Luego les llegó el turno a los cultivadores de algodón y, a continuación, a los trabajadores del taller de costura y de la fábrica de ropa, «vestidos con nuestros últimos modelos», anunció Moish señalando a Fania, la anciana directora del taller de costura, que se había situado a cierta distancia del micrófono. Los trabajadores de los campos subieron después a la tarima, seguidos de los jardineros. Srulke no estaba entre éstos y una vez más Aarón caviló sobre su paradero, ya que, pese a su avanzada edad, nadie había osado poner en entredicho su prestigiosa posición de padre de la horticultura del kibbutz. Pero Aarón no tardó en desechar esas cavilaciones ante la visión de un gran cesto lleno de tarros de crema facial; sujetando en alto uno de ellos, presentado dentro de una caja de plástico transparente decorada con una cinta dorada, Moish anunció: «¡Rocío eterno!». Tal era el nombre poco inspirado de la crema facial que había reportado al kibbutz beneficios de centenares de miles de dólares en los últimos años. Un dibujo del cactus con el que se confeccionaba la crema adornaba el cesto, y Aarón observó divertido aquella planta de grueso tallo y aspecto anodino y vulgar.

Antes de que los grandes tractores comenzaran a rodar en formación, los niños encargados de cuidar a los animales de la pequeña granja desfilaron ante la concurrencia escoltando a un potrillo pardo y a un burrito de un mes que lucía una guirnalda de geranios. Una niña con un vestido blanco llevaba sobre el hombro un sedoso conejo blanco y una parejita de niños transportaba un pollo en una cesta.

Cerraban el desfile once mujeres que marchaban ante el muro de heno llevando en brazos a los niños nacidos aquel año mientras el público aplaudía una vez más, mecánicamente, sin que el ruido de fondo se acallara. A continuación se pusieron en marcha las máquinas agrícolas y, mientras avanzaban lentamente, varias muchachas esparcían desde los engalanados vehículos confeti y estrellitas plateadas.

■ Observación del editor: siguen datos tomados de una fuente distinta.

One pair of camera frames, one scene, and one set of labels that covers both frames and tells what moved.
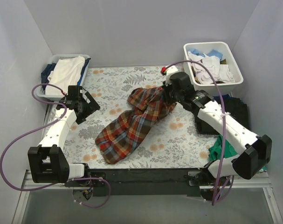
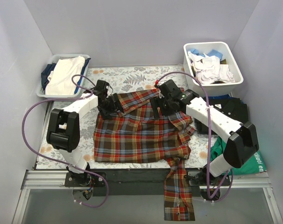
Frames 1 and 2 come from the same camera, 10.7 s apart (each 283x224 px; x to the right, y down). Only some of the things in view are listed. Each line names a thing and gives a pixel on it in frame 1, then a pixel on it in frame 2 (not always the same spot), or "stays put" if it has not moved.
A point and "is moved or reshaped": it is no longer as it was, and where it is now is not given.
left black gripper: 86,108 to 113,104
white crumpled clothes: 221,73 stays put
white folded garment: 66,72 stays put
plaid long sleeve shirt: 121,137 is moved or reshaped
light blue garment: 212,52 stays put
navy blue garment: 45,73 stays put

Hacía calor, pero no bochorno; era el típico calor seco del norte del Néguev. Bajo un sol que aún parecía próximo a su cénit pese a que ya eran las seis de la tarde, los niños correteaban muy animados entre la polvareda levantada por las grandes máquinas. Todo el mundo se puso en pie para recular, cogiendo a los pequeñuelos de la mano para que no se acercaran demasiado. Los hijos de los encargados agrícolas iban sentados en las cabinas junto a sus padres. Un adolescente de pecho desnudo y bronceado conducía la gran cosechadora con gesto inexpresivo, casi indiferente, como ajeno a la impresión que estaba causando en los niños y las adolescentes del kibbutz, algunas de las cuales vestían trajes blancos que realzaban su lozanía y belleza.